YOUR ASSIGNMENT - Pull every line with "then" from the material.

INPUT DATA -

== Segment start ==

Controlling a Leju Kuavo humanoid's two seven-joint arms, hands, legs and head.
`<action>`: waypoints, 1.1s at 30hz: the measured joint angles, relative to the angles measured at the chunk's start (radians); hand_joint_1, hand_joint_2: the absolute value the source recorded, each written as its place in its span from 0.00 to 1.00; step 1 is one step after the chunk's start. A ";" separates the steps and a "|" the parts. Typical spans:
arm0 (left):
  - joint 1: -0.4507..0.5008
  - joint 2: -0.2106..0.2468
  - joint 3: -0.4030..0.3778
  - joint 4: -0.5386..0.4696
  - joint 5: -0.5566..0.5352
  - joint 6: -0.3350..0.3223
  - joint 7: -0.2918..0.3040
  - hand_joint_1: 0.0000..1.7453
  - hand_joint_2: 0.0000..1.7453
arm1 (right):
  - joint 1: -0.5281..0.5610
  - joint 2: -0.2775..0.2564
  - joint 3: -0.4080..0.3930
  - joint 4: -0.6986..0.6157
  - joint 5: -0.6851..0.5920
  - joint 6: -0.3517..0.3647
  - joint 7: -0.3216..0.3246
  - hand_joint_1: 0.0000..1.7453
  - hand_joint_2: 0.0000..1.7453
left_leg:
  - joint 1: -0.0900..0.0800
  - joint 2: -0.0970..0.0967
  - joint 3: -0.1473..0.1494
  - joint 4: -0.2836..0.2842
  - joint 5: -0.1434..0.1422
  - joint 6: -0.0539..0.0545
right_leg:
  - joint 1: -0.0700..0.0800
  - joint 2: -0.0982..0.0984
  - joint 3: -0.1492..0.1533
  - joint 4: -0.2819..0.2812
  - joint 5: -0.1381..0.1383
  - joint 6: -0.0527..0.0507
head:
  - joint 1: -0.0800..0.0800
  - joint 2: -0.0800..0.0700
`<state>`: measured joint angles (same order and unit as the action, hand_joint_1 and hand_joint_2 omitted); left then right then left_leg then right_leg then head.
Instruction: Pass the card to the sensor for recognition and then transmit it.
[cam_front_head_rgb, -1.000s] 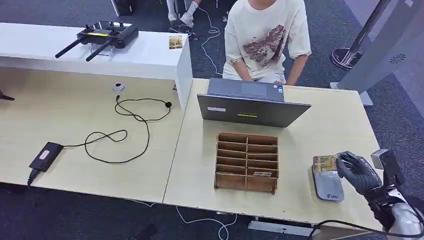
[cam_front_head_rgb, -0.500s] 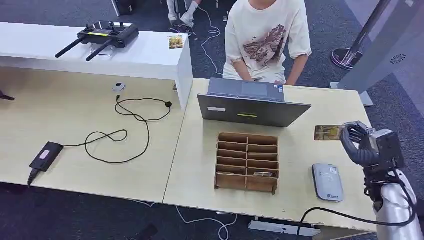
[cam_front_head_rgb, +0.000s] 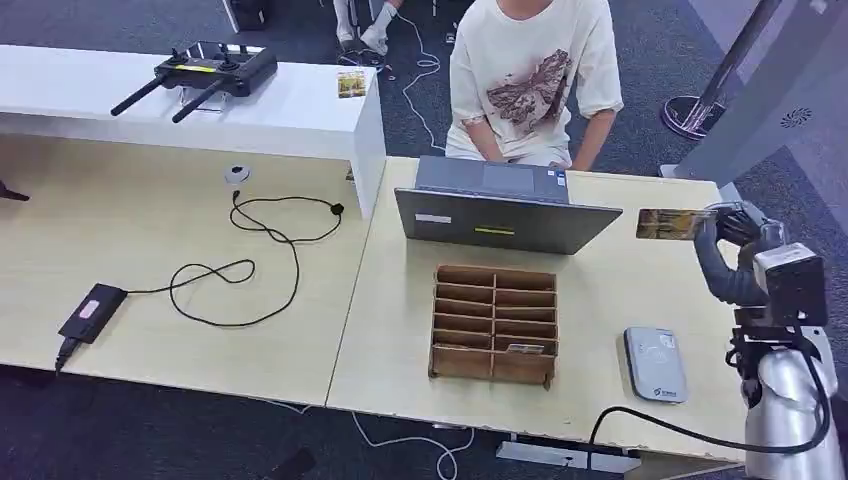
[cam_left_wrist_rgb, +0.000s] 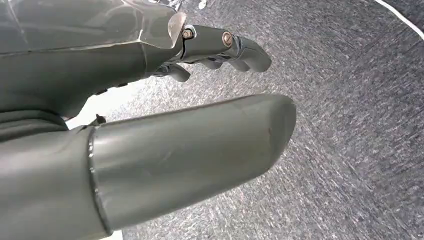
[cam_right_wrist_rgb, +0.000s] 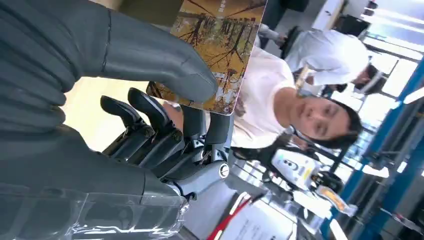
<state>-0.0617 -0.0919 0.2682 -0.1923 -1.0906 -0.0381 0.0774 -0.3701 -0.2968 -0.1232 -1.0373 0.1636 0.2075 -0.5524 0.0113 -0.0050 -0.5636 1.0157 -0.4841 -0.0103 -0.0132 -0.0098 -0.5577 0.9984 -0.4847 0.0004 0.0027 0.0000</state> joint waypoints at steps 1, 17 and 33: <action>0.000 0.000 0.001 0.000 -0.002 0.000 0.000 0.00 0.00 | 0.001 0.003 0.000 -0.014 -0.005 -0.008 -0.006 1.00 1.00 | 0.000 0.000 0.000 0.000 0.000 0.000 | 0.000 0.000 0.000 0.000 0.000 0.000 | 0.000 0.000; -0.003 -0.002 0.035 0.000 -0.044 -0.010 0.000 0.00 0.00 | -0.076 0.033 0.166 -0.178 0.594 -0.610 0.134 1.00 1.00 | 0.000 0.001 0.000 0.000 0.001 0.000 | 0.000 0.001 0.000 0.000 0.001 0.000 | 0.000 0.000; -0.010 -0.005 0.074 0.000 -0.073 -0.024 -0.003 0.00 0.00 | -0.342 0.033 0.394 -0.021 0.994 -0.611 0.329 1.00 1.00 | 0.000 0.001 0.000 0.000 0.003 0.000 | 0.000 0.001 0.000 0.001 0.002 0.002 | 0.000 0.000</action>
<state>-0.0714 -0.0973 0.3425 -0.1923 -1.1639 -0.0626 0.0744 -0.7117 -0.2636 0.2707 -1.0584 1.1577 -0.4037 -0.2232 0.0114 -0.0041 -0.5635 1.0158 -0.4813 -0.0103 -0.0131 -0.0086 -0.5577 0.9991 -0.4825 0.0019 0.0027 0.0004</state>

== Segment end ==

TASK RESPONSE -
`<state>`: measured joint angles (same order and unit as the action, hand_joint_1 and hand_joint_2 omitted); left then right then left_leg then right_leg then head.
Instruction: Pass the card to the sensor for recognition and then transmit it.

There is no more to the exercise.